For this to be valid, you need to assume that the probability distribution has no atoms, which is true for instance if it has a density of probability.

.....

Note that I obtain implicitly, for $n\ge k\ge 1$, $$P(d=k)=\frac{1}{k(k+1)}$$ and $$P(d=n+1)=\frac{1}{n+1},$$ to be compared with the solution by Wild Chan, $$P(d=k)=\frac{1}{k^2+3k+2}=\frac{1}{(k+1)(k+2)}$$ for $n-1\ge k\ge 0$, that is not a probability distribution, for it does not add to one. There is also a shift due to different understandings of the definition of $d$, mine being that the minimum value of $d$ is 1, while the other solution assumes that $P(d=0)=1/2$, it seems.

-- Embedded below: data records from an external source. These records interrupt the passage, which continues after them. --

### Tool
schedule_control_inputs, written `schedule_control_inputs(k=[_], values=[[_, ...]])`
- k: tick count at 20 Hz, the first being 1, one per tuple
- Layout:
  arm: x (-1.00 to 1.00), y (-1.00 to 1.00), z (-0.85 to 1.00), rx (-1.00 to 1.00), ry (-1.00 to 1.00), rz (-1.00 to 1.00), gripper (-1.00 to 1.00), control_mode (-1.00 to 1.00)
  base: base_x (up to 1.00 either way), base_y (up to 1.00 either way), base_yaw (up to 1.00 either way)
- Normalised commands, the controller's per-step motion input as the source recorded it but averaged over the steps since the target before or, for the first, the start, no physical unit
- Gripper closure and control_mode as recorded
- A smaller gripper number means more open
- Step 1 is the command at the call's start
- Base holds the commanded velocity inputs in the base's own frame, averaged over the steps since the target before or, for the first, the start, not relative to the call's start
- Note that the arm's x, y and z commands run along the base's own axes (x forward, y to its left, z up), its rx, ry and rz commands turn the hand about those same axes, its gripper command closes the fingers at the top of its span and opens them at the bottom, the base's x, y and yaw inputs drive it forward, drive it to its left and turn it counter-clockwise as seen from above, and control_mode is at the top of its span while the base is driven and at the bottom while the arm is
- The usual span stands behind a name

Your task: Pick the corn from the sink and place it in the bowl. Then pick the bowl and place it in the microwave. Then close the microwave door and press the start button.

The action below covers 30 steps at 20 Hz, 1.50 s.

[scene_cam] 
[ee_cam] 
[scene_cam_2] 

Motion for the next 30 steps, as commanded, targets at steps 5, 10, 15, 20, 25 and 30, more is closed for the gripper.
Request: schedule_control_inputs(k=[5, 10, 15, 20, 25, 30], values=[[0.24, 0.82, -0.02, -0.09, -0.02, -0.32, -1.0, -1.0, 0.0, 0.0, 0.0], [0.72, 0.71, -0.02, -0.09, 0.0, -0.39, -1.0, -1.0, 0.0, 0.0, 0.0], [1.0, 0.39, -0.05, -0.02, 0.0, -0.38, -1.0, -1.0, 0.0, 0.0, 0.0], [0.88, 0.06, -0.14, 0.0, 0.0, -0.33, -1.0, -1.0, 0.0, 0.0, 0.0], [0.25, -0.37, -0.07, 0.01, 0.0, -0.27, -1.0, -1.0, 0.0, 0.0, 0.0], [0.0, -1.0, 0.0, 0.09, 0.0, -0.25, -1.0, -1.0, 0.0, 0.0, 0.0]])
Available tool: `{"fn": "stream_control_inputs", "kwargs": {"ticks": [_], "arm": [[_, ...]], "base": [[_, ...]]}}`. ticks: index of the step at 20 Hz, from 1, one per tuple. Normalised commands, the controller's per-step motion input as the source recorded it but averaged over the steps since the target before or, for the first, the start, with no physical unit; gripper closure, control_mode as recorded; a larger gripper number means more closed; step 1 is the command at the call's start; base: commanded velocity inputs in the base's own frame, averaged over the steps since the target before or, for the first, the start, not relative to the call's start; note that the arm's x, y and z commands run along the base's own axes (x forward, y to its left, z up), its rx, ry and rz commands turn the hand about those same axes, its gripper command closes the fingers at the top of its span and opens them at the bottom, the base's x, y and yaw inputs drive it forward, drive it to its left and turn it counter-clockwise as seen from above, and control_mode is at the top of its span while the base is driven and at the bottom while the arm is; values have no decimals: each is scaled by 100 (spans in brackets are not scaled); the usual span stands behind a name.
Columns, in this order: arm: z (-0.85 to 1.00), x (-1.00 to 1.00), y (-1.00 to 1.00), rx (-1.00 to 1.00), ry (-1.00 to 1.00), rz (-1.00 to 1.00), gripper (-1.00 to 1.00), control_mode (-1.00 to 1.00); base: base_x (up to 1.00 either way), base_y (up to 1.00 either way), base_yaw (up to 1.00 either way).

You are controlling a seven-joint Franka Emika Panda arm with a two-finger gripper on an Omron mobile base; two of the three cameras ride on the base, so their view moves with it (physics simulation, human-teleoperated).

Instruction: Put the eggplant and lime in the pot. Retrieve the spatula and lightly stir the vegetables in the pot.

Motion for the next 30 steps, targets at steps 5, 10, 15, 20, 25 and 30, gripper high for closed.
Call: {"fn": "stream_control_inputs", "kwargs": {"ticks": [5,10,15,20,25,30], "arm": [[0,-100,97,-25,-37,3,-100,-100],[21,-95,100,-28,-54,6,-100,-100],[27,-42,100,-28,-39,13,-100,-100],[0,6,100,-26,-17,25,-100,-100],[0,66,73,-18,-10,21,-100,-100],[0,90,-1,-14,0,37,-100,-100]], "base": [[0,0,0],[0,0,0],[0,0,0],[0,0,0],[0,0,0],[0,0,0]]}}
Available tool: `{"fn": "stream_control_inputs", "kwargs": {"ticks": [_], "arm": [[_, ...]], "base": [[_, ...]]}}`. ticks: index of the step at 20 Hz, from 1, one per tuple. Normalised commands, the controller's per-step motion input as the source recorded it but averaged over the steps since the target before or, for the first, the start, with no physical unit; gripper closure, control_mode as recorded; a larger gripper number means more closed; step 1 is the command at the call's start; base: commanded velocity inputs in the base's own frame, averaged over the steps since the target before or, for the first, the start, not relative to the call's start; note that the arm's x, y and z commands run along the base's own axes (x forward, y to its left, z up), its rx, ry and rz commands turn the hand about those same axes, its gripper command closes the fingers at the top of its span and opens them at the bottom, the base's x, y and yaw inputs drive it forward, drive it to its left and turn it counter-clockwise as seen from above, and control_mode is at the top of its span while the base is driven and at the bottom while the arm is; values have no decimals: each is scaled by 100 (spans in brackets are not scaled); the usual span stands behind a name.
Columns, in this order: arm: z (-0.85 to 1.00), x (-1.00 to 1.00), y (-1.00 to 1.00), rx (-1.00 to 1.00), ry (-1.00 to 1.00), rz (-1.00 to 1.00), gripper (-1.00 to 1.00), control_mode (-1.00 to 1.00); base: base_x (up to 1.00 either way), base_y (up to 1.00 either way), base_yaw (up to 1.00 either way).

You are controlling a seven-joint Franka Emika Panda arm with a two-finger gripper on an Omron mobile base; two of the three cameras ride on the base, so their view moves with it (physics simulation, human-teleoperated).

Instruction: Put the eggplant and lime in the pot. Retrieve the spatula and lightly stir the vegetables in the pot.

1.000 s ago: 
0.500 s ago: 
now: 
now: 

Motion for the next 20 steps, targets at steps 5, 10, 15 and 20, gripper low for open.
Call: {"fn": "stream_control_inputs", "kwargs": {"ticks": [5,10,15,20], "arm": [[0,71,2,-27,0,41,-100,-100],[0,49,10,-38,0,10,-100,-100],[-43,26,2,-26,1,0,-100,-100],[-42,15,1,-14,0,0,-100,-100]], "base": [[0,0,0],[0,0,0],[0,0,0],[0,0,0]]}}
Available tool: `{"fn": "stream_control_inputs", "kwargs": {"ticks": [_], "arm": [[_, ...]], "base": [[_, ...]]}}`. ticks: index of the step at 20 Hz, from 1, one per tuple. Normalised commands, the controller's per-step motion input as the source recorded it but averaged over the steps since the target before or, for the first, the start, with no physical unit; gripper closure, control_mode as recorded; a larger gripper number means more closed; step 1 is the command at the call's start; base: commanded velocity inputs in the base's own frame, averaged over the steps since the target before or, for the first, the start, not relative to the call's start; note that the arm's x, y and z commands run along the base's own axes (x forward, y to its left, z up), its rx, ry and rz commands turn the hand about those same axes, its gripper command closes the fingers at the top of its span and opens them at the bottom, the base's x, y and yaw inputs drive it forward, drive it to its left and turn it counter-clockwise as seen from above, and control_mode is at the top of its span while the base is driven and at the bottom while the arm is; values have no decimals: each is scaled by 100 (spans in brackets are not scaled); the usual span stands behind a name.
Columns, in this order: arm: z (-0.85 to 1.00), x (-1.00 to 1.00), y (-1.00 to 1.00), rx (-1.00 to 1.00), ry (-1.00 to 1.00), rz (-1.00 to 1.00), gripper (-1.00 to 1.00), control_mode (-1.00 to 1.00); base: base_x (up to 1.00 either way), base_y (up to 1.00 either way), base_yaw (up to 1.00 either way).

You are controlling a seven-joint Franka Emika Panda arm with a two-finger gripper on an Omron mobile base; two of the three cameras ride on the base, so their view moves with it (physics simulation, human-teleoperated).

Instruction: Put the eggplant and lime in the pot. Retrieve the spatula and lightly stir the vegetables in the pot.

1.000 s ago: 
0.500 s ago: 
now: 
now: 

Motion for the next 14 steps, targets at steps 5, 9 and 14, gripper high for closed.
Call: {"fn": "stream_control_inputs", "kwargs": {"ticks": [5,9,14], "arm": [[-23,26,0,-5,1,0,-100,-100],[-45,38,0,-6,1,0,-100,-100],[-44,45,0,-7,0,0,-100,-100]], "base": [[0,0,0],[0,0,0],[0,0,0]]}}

This explains the difference $-2+\tfrac1{n+1}$ between the 2 solutions.

Also note a shorter computation below: $$\begin{eqnarray*} \int_{-\infty}^\infty F'(y)F(y)(1-F(y))^kdy &=& \int_{-\infty}^\infty F'(y)(1-F(y))^kdy - \int_{-\infty}^\infty F'(y)(1-F(y))^{k+1}dy \\ &=& \frac1{k+1}-\frac1{k+2}, \end{eqnarray*}$$ that agrees with Wild Chan result too.

8
On

I think $P(d=k)$ should be calculated by joint distribution. $$\begin{eqnarray*} P(d=k) &=& P(x_{n-k}<y\ \cap x_{n-k+1}\geq y\ \cap\ldots\cap x_n\geq y) \\ &=& \int_{x_{n-k}<y,\ x_{n-k+1}\geq y,\ldots,x_n\geq y}\varphi(x_1,\ldots,x_n,y)dx_1\ldots dx_ndy \\ &=&\int_{-\infty}^\infty \varphi(y)dy \left(\int_{-\infty}^y\varphi(x_{n-k})dx_{n-k}\int_y^\infty\varphi(x_{n-k+1})dx_{n-k+1}\ \ldots\ \int_y^\infty\varphi(x_n)dx_n\right) \\ &=&\int_{-\infty}^\infty F'(y)F(y)(1-F(y))^kdy \\ &=&\int_{-\infty}^\infty F'\left(\sum_{i=0}^k(-1)^iC_k^iF^{i+1}\right)dy \\ &=&\int_{-\infty}^\infty \left(\sum_{i=0}^k\frac{(-1)^iC_k^i}{i+2}F^{i+2}\right)'dy \\ &=&\sum_{i=0}^k\frac{(-1)^iC_k^i}{i+2}=\frac{1}{k^2+3k+2} \end{eqnarray*}$$

May be clumsy... And then the expectation is obtained $$Ed=\sum_{k=0}^{n-1}\frac{k}{k^2+3k+2}=H_{n+1}+\frac{1}{n+1}-2$$ So the asypmtotic complexity of $d$ is $\Theta(\ln n)$.


In addition, if we use the property of symmetry, and calculate $$P(x_{n-k}>y\ \cap x_{n-k+1}\leq y\ \cap\ldots\cap x_n\leq y)=\int_{-\infty}^\infty F'(y)(1-F(y))F(y)^kdy$$ we can get the answer far more faster.